Still painful for the non-computer wizards compared to ZFS' all-in-one approach. This is something that RedHat's stratis may fix in the future… crossing my fingers.

Omake 1: NFS §

I don't need encryption within my LAN, sshfs is slow and dead and Samba brings too much Windows brain damage along and can be a bit slow too. So NFS it is.

Never used it before, but it wasn't too hard. Well, it wasn't because I explicitely used the much saner NFSv4 everywhere (even disabled v2/3 at the kernel and USE flag level) which does away with many moving parts (rpc.statd, rpc.idmapd, rpcbind, sm-notify) and needs only one TCP port opening in firewalls.
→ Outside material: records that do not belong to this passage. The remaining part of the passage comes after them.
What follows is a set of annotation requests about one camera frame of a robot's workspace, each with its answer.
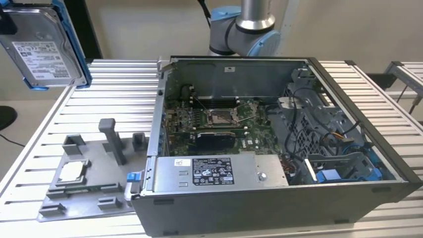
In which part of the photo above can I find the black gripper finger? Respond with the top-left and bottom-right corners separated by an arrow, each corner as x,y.
0,8 -> 17,35

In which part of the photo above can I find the silver hard disk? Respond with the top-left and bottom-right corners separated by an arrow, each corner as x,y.
0,6 -> 83,88

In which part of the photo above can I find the blue disk carrier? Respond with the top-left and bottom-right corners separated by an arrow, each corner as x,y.
23,0 -> 92,92

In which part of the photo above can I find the grey parts rack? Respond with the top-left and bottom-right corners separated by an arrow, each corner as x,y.
36,118 -> 148,223

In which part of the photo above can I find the grey metal disk bay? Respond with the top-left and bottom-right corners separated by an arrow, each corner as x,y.
267,81 -> 398,184

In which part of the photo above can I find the black round chair base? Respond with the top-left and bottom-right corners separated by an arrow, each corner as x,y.
0,105 -> 17,131

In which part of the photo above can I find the silver CPU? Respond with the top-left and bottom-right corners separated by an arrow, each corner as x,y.
57,161 -> 89,183

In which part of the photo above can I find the thin locking lever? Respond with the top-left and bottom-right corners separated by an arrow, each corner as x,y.
193,97 -> 209,112

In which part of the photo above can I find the black RAM slot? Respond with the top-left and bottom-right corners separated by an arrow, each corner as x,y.
193,95 -> 240,106
193,124 -> 245,131

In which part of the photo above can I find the CPU socket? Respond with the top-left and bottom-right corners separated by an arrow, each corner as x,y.
207,109 -> 236,125

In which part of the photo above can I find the black graphics card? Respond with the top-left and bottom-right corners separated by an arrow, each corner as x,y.
195,130 -> 237,150

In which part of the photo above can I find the green motherboard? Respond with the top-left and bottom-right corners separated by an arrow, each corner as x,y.
163,98 -> 284,156

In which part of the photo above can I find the silver power supply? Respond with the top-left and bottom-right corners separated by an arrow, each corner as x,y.
153,155 -> 288,193

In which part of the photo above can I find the open black PC case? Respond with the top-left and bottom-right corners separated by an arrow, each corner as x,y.
131,56 -> 423,238

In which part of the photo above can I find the blue plastic connector block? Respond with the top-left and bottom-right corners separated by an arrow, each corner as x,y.
315,170 -> 344,182

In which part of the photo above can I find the metal slat side table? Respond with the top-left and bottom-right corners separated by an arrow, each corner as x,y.
384,60 -> 423,96

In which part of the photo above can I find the black vertical post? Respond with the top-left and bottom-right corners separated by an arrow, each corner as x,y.
71,0 -> 103,59

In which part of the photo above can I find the black floor cable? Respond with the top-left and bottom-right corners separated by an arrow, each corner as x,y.
0,133 -> 27,147

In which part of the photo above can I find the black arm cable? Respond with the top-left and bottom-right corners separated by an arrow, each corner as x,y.
197,0 -> 212,25

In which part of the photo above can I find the yellow and black wire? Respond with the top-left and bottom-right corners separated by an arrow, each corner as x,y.
323,130 -> 352,144

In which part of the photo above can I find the blue wire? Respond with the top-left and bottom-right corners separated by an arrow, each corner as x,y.
343,142 -> 383,179
Had a few problems with OpenRC being decrepit in that place too, but after a few hours, I had myself a squeaky clean and performant NFSv4.2 setup with server-side copy working.

NFS and reflinking

Even more impressive, I got server-side reflinking (copy-on-write copies to cavemen) for free. Behold!

$ mkdir share; sudo mount -t nfs -o rw server:/exports/data/ share/
$ echo foo >share/a
$ cp --reflink=auto share/a share/b  # --reflink=auto is the default since coreutils 9.0
$ ssh user@server is_reflink /exports/data/a /exports/data/b && echo '200% rad!'
200% rad!

PS: is_reflink is a small Linux-only script that can be found here

Apparently, anything that uses copy_file_range(2) Just Werks™ (in FreeBSD 13 too).

Omake 2: lf §

Now that all my media files are accessed through NFS and a GbE link, using the poorly programmed ranger and its UI blocking on I/O quickly became torture. Despite its long years of loyal services, I switched to lf during this week-end and am now thoroughly impressed by the performance and design cleanliness gap.

One consequence of the UNIX-ier design is that I was forced to improve my xdg-open script to replace ranger's rifle/sxiv-rifle.